Give again, word for word, each line of the data from the first through the one containing "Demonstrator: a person". Pictures stay out.

┄┄┄┄┄┄

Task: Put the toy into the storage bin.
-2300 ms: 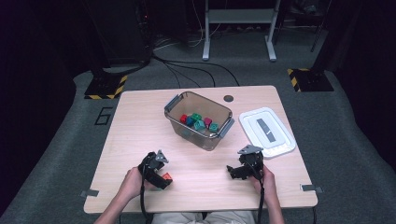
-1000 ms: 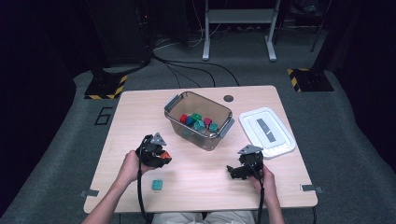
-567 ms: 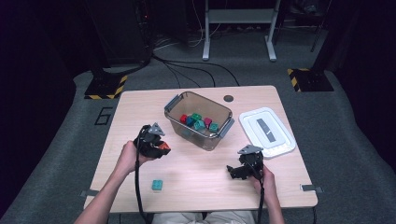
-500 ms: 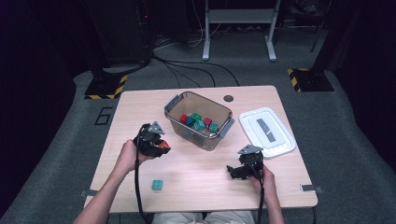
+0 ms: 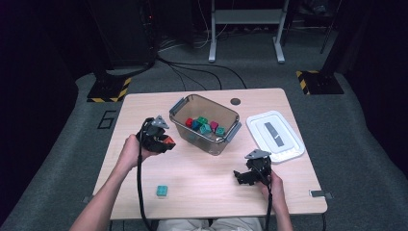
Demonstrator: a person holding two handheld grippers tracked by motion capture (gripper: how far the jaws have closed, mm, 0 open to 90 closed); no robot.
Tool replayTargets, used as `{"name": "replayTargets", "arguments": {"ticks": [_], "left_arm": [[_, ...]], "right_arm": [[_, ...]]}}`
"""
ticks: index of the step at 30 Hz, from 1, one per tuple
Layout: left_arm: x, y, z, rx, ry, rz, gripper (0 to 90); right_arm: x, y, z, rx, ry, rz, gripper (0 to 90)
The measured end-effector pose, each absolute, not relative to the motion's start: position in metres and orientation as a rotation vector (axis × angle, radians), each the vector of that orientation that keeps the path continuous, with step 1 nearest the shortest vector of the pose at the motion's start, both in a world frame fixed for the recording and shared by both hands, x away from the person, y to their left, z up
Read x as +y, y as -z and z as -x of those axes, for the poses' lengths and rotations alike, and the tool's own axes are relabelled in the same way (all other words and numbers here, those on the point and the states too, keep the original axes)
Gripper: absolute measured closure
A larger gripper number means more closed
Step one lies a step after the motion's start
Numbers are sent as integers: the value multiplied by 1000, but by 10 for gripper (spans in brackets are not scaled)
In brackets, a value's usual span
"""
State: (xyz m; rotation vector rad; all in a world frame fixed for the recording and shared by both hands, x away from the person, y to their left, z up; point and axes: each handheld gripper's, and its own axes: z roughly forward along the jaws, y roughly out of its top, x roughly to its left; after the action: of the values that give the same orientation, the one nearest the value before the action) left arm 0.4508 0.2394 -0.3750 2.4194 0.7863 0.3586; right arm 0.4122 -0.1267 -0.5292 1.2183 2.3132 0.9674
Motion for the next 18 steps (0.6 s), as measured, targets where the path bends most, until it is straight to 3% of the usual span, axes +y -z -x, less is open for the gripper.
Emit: {"name": "replayTargets", "arguments": {"ticks": [18], "left_arm": [[226,344,-472,764,-404,-2417,589]], "right_arm": [[-127,529,-412,2313,-968,-1218,0]]}}
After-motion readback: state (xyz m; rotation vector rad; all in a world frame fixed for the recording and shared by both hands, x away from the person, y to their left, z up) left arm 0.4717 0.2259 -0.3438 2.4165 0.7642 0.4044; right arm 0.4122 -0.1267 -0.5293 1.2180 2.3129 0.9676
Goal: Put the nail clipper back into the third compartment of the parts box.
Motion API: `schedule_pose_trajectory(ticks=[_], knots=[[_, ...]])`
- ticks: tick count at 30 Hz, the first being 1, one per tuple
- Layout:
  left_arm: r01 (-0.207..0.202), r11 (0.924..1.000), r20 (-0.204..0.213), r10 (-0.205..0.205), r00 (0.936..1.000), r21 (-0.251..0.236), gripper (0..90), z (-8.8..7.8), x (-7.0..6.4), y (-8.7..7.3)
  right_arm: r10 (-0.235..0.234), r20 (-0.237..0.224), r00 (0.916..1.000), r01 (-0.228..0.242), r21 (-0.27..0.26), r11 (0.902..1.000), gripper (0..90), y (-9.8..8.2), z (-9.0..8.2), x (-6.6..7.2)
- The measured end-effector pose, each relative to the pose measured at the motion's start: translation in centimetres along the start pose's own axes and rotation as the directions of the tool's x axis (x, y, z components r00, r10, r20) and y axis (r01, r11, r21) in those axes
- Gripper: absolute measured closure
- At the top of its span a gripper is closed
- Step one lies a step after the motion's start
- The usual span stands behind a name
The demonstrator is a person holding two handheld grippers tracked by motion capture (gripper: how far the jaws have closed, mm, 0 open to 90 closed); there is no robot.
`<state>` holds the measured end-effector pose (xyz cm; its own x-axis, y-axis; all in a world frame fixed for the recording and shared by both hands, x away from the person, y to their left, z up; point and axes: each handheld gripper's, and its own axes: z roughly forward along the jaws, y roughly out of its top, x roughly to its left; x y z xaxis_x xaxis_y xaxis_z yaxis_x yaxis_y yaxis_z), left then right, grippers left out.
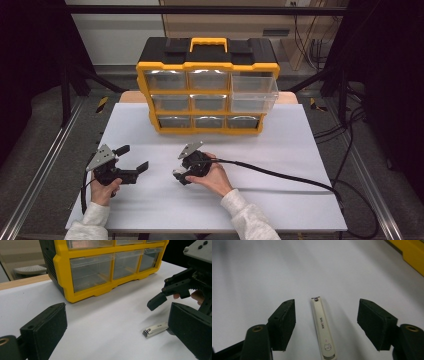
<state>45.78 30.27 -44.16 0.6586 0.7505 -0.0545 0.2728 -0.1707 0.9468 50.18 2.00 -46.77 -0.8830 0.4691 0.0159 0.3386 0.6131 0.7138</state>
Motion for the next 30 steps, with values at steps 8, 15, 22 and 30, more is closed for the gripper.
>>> schedule_pose_trajectory(ticks=[8,15,22,30], knots=[[0.000,1.0000,0.000,0.000,1.0000,0.000,1.6,0.0,0.0,0.0,0.004,-0.013,0.9999,-0.003,0.033,0.9995,44.3,-0.4,0.7,-0.1],[0.000,1.0000,-0.001,0.000,1.0000,0.001,1.6,0.0,0.0,0.0,0.010,-0.026,0.9996,-0.008,0.055,0.9984,52.7,-0.6,1.0,-0.2],[0.001,1.0000,-0.002,-0.001,1.0000,-0.001,1.7,0.0,0.0,0.0,0.012,-0.043,0.9990,-0.009,0.066,0.9978,62.5,-0.6,1.1,-0.3],[0.001,1.0000,-0.002,-0.001,1.0000,0.000,1.7,0.0,0.0,0.0,-0.001,-0.047,0.9989,0.004,0.067,0.9977,70.5,-0.6,1.1,-0.4]])
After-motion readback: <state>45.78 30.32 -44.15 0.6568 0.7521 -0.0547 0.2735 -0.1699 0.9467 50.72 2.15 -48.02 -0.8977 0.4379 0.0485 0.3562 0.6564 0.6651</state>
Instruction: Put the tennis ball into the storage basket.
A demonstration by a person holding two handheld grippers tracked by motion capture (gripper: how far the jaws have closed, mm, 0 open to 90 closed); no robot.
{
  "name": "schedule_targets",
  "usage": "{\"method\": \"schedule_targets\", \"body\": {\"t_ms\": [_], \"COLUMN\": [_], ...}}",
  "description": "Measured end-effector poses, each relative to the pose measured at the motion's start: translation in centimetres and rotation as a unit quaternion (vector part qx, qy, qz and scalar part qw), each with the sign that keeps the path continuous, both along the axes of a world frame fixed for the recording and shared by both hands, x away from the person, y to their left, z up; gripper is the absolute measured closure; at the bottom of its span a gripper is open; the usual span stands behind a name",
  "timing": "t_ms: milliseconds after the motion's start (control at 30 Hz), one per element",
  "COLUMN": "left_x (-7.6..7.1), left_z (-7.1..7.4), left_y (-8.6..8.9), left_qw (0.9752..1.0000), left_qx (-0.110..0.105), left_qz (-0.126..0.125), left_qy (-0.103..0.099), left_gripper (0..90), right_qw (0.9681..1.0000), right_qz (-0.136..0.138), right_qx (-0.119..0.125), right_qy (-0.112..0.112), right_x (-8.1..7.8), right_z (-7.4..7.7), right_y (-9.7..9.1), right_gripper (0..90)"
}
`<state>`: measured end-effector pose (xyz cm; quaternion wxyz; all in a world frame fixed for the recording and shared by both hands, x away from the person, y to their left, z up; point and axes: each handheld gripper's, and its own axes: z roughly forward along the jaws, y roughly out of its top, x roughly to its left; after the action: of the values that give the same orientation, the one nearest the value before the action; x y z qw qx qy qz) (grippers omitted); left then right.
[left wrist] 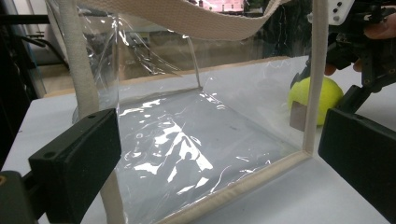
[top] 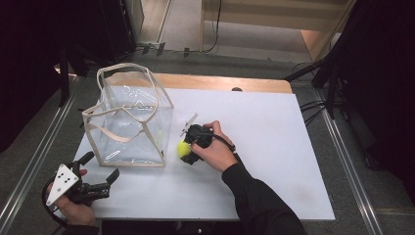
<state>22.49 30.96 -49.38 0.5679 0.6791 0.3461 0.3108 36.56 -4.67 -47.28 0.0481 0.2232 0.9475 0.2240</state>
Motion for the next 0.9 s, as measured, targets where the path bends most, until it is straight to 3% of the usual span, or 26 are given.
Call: {"method": "schedule_targets", "body": {"t_ms": [900], "left_x": [-0.01], "left_z": [0.00], "left_y": [0.01], "left_qw": [1.0000], "left_qx": [-0.002], "left_qz": [0.000], "left_qy": [-0.001], "left_gripper": [0.0], "right_qw": [1.0000], "right_qz": [0.002], "right_qx": [-0.006], "right_qy": [0.002], "right_x": [0.49], "right_z": [-0.50], "right_y": [0.73], "right_gripper": [11.9]}}
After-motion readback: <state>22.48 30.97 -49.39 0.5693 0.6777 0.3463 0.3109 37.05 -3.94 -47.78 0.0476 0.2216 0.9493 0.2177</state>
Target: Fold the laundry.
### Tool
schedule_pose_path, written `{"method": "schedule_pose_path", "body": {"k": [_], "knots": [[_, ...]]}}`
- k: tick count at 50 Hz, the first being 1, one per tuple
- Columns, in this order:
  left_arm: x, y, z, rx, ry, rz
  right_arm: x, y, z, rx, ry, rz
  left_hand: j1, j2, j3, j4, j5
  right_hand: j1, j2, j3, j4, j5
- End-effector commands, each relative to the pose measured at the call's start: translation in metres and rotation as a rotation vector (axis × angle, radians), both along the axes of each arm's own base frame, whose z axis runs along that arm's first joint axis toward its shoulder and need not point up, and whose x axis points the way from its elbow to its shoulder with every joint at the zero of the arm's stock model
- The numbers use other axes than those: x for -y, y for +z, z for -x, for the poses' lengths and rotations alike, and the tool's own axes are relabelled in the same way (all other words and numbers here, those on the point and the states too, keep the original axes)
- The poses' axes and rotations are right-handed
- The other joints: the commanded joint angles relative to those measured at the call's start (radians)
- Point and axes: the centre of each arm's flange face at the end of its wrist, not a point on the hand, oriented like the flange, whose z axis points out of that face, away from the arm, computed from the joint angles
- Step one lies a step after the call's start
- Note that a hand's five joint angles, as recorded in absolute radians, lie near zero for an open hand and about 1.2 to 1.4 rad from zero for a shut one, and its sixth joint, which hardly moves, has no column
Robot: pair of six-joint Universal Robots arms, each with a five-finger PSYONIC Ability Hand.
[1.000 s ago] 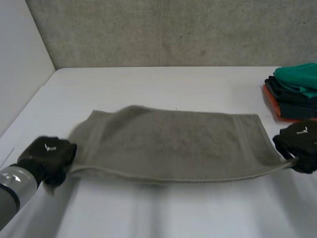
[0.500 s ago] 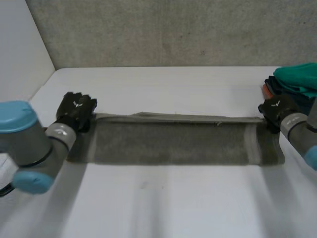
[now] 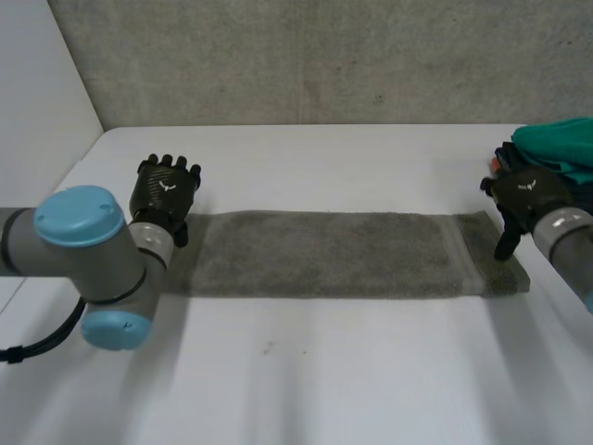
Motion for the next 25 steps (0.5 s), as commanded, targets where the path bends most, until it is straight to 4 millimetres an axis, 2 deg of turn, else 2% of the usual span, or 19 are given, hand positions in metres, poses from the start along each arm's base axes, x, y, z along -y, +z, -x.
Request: {"method": "schedule_pose_path", "body": {"k": [1,4,6,7,8,11,14,15,19,20,23,25], "knots": [[-0.032,0.009,-0.010,-0.012,-0.009,-0.024,-0.042,-0.017,0.023,0.057,0.061,-0.253,-0.017,-0.030,-0.037,-0.029,-0.047,-0.031,-0.049,-0.039,-0.062,-0.068],[-0.037,0.006,-0.007,-0.016,-0.019,-0.035,-0.044,-0.025,0.025,0.064,0.064,-0.277,-0.017,-0.030,-0.037,-0.029,-0.047,-0.031,-0.049,-0.039,-0.062,-0.068],[-0.039,0.005,-0.004,-0.015,-0.031,-0.036,-0.039,-0.033,0.025,0.059,0.059,-0.272,-0.017,-0.030,-0.037,-0.029,-0.047,0.076,0.057,0.068,0.044,0.038],[-0.039,0.005,-0.003,-0.015,-0.033,-0.036,-0.037,-0.038,0.027,0.059,0.055,-0.273,-0.017,-0.030,-0.037,-0.029,-0.047,0.167,0.148,0.159,0.135,0.129],[-0.039,0.005,-0.003,-0.017,-0.034,-0.037,-0.031,-0.046,0.028,0.058,0.051,-0.263,-0.017,-0.030,-0.037,-0.029,-0.047,0.438,0.419,0.430,0.406,0.400],[-0.039,0.004,-0.003,-0.016,-0.034,-0.040,-0.022,-0.055,0.029,0.055,0.047,-0.253,-0.017,-0.030,-0.037,-0.029,-0.047,0.678,0.659,0.670,0.646,0.640],[-0.040,0.003,-0.003,-0.014,-0.034,-0.044,-0.014,-0.062,0.032,0.044,0.033,-0.266,-0.017,-0.030,-0.037,-0.029,-0.047,1.189,1.171,1.181,1.158,1.152],[-0.041,0.002,-0.003,-0.013,-0.034,-0.045,-0.013,-0.062,0.035,0.038,0.022,-0.267,-0.017,-0.030,-0.037,-0.029,-0.047,1.191,1.173,1.183,1.159,1.153],[-0.041,0.004,-0.004,-0.014,-0.032,-0.042,-0.008,-0.055,0.060,0.020,-0.074,-0.247,-0.017,-0.030,-0.037,-0.029,-0.047,1.191,1.173,1.183,1.159,1.153],[-0.042,0.004,-0.004,-0.014,-0.032,-0.042,-0.006,-0.045,0.072,0.015,-0.101,-0.224,-0.017,-0.030,-0.037,-0.029,-0.047,1.191,1.173,1.183,1.159,1.153],[-0.042,0.007,-0.006,-0.016,-0.028,-0.040,-0.007,-0.026,0.085,-0.031,-0.124,-0.175,-0.017,-0.030,-0.037,-0.029,-0.047,1.191,1.173,1.183,1.159,1.153],[-0.043,0.012,-0.008,-0.020,-0.026,-0.028,-0.006,-0.011,0.104,-0.114,-0.148,-0.123,-0.017,-0.030,-0.037,-0.029,-0.047,1.191,1.173,1.183,1.159,1.153]]}}
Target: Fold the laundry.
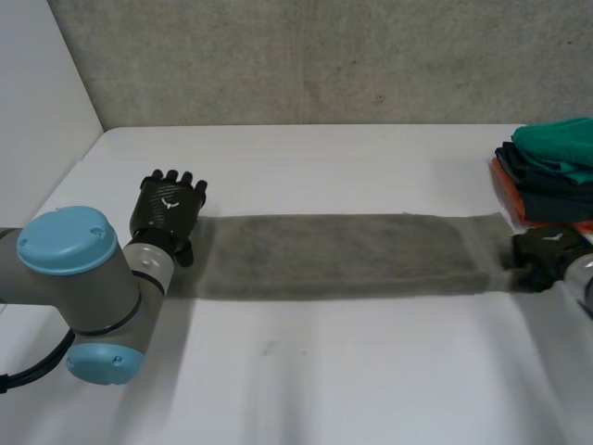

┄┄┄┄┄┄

▸ OUTPUT FOR THIS EXERCISE
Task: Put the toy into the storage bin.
-2300 ms: 
-1000 ms: 
-567 ms: 
-500 ms: 
+0 ms: 
Demonstrator: a person holding two handheld grippers tracked by motion capture (gripper: how far the jaws have closed, mm, 0 open to 90 closed); no robot.

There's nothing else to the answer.